What you will do —
Print out each record, keeping it identical to the original.

Listed entries —
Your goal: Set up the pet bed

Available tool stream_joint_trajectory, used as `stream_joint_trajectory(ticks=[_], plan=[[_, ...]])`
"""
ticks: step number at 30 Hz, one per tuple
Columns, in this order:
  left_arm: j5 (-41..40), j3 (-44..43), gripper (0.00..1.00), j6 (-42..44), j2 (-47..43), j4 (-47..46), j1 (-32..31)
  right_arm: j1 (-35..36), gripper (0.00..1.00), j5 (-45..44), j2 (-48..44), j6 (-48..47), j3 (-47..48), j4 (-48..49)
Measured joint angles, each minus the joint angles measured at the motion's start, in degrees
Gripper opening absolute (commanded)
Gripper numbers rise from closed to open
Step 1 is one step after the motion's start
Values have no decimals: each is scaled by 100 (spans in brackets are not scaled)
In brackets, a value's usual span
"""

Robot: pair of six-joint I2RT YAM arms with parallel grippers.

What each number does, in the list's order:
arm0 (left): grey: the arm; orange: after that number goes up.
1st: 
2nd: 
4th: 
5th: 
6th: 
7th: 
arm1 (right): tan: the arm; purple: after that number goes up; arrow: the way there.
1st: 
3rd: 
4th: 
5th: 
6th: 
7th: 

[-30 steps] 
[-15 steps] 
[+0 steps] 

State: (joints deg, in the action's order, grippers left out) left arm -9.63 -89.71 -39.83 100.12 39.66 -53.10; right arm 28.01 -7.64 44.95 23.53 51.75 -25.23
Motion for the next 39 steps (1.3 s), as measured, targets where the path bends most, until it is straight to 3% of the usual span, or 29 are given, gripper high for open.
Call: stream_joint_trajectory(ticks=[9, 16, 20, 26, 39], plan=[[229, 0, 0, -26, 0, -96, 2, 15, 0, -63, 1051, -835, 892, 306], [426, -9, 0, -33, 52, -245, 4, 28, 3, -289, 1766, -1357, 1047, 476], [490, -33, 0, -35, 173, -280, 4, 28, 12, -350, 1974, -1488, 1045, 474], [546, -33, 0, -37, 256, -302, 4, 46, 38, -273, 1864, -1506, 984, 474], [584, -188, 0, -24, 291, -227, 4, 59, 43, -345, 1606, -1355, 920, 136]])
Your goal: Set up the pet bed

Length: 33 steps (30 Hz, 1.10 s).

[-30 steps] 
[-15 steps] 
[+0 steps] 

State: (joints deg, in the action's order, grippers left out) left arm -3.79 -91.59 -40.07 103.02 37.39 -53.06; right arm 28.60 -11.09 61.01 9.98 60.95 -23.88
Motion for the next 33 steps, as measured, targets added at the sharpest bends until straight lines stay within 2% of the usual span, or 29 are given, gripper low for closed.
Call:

Response to this task —
Your goal: Set up the pet bed

Available tool stream_joint_trajectory, used as `stream_joint_trajectory(ticks=[_], plan=[[_, ...]])`
"""
ticks: step number at 30 Hz, one per tuple
Columns, in this order:
  left_arm: j5 (-41..40), j3 (-44..43), gripper (0.00..1.00), j6 (-42..44), j2 (-47..43), j4 (-47..46), j1 (-32..31)
  right_arm: j1 (-35..36), gripper (0.00..1.00), j5 (-45..44), j2 (-48..44), j6 (-48..47), j3 (-47..48), j4 (-48..49)
Measured joint angles, each minus the joint angles measured at the motion's start, in degrees
Gripper opening absolute (commanded)
Gripper numbers rise from closed to open
Step 1 is one step after the motion's start
Values have no decimals: each is scaled by 100 (spans in brackets are not scaled)
In brackets, a value's usual span
"""

Robot: pair of six-joint I2RT YAM arms with parallel grippers.

What each number does, in the list's order:
arm0 (left): grey: the arm; orange: after that number goes up.
1st: 
2nd: 
4th: 
5th: 
6th: 
7th: 
arm1 (right): tan: the arm; purple: after that number goes up; arrow: the way there.
1st: 
3rd: 
4th: 
5th: 
6th: 
7th: 

[-30 steps] 
[-15 steps] 
[+0 steps] 

State: (joints deg, in the action's order, grippers left out) left arm -9.63 -89.71 -39.83 100.12 39.66 -53.10; right arm 28.01 -7.64 44.95 23.53 51.75 -25.23
Motion for the next 39 steps (1.3 s), as measured, targets where the path bends most, until it is straight to 3% of the usual span, or 29 are given, gripper high for open.
Call: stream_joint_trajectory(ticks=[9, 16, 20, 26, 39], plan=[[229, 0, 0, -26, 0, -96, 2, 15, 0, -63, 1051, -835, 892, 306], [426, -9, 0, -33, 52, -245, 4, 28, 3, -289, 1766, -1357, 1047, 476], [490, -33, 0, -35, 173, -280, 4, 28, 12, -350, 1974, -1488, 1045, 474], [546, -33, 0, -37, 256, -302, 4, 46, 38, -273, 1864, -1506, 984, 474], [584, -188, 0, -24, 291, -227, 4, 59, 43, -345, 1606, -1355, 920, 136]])
Your goal: Set up the pet bed

Length: 33 steps (30 Hz, 1.10 s).

[-30 steps] 
[-15 steps] 
[+0 steps] 

State: (joints deg, in the action's order, grippers left out) left arm -3.79 -91.59 -40.07 103.02 37.39 -53.06; right arm 28.60 -11.09 61.01 9.98 60.95 -23.88
Motion for the next 33 steps, as measured, targets added at the sharpest bends until straight lines stay within 2% of the usual span, or 29 are given, gripper low for closed.
Call:

No more output remains.